Il y a aussi un problème de timing plus large ici. Les marchés des cryptomonnaies ont mûri — et ont énormément grandi — au cours des dernières années. L’adoption des stablecoins s’est répandue. L’argent institutionnel est entré. Les investisseurs particuliers, dont beaucoup sont des débutants avec une sophistication financière limitée, sont plus exposés à ce marché que jamais auparavant. Les procureurs généraux voient cette exposition et veulent des garde-fous plus solides, pas plus faibles. Que les sénateurs voient cela de la même manière est une autre question.
La position de la coalition est que le changement technologique rapide dans la finance ne signifie pas que les normes réglementaires doivent se précipiter pour suivre en abaissant la barre. C’est le contraire, diraient-ils — des marchés qui évoluent plus rapidement avec plus de participants ont besoin d’une surveillance plus robuste, pas moins.
James a été agressive sur les questions de surveillance financière pendant des années. Son bureau a mené plusieurs actions dans le domaine des cryptomonnaies spécifiquement. Elle n’est pas une nouvelle venue dans ce combat, et sa volonté d’organiser une coalition multilatérale contre une législation fédérale est un signal qu’elle voit la loi Clarity comme une menace sérieuse — pas juste un désaccord politique qui mérite un communiqué de presse.

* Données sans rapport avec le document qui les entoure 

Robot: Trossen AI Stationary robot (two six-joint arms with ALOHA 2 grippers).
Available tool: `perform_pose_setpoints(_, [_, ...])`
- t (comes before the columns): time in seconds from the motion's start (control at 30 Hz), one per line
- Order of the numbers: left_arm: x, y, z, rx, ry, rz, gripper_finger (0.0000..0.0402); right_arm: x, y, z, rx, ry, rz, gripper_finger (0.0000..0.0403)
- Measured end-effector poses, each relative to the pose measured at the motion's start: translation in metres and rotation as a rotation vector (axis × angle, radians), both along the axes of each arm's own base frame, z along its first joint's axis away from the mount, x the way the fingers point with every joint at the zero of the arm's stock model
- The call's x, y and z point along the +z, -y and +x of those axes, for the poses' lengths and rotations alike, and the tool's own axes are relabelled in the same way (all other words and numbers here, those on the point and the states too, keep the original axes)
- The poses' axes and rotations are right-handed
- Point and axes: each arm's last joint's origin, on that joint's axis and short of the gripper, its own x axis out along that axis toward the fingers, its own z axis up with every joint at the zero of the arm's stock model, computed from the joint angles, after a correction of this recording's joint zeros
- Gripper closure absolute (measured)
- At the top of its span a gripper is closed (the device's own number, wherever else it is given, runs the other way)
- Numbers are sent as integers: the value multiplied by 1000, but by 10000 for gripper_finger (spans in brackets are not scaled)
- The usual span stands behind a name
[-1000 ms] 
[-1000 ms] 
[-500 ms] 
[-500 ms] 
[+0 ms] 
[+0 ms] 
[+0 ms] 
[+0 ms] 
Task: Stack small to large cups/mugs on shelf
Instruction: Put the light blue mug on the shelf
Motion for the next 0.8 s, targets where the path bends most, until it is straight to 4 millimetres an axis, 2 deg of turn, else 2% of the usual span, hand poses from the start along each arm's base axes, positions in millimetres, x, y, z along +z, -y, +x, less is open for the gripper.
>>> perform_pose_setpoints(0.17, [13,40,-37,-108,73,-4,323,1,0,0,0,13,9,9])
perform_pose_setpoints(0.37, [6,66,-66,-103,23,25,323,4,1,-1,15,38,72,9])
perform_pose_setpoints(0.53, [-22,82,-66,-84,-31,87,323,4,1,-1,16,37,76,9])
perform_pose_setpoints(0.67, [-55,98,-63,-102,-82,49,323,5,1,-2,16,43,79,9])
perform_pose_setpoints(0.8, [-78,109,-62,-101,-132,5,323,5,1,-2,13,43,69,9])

Dix-sept procureurs généraux, c’est beaucoup de signatures sur une seule lettre. C’est une coalition qui s’étend sur des États avec des cultures politiques et des philosophies réglementaires très différentes. Le fait qu’ils aient trouvé un terrain d’entente ici dit probablement quelque chose sur la façon dont le projet de loi est perçu lorsque vous êtes la personne dont le travail est d’appliquer réellement la loi financière au niveau de l’État.
Le Sénat doit encore voter. Le résultat est incertain. Mais l’opposition est organisée, elle est bipartisane, et elle est bruyante.
Questions Fréquentes
Qu’est-ce que la loi Crypto Clarity et que fait-elle ?
La loi Clarity est une législation fédérale proposée visant à établir des cadres réglementaires plus clairs pour les cryptomonnaies aux États-Unis, bien que les critiques soutiennent qu’elle pourrait affaiblir les protections des consommateurs existantes et la surveillance financière.
Qui mène l’opposition à la loi Clarity ?
La procureure générale de New York, Letitia James, dirige une coalition bipartisane de 17 procureurs généraux s’opposant au projet de loi, avertissant qu’il pourrait créer des failles réglementaires et limiter la capacité des États à appliquer leurs propres lois financières.
Pourquoi c'est important
L'opposition à la loi Clarity, orchestrée par une coalition bipartisane de procureurs généraux, illustre la complexité croissante des régulations entourant les cryptomonnaies aux États-Unis. Ce développement pourrait avoir des répercussions significatives sur la manière dont les législateurs abordent la réglementation du secteur, influençant ainsi la confiance des investisseurs et la dynamique du marché des actifs numériques. Dans un contexte où la clarté réglementaire est cruciale pour le développement durable de l'écosystème crypto, cette initiative pourrait freiner l'innovation et la croissance dans ce domaine en plein essor.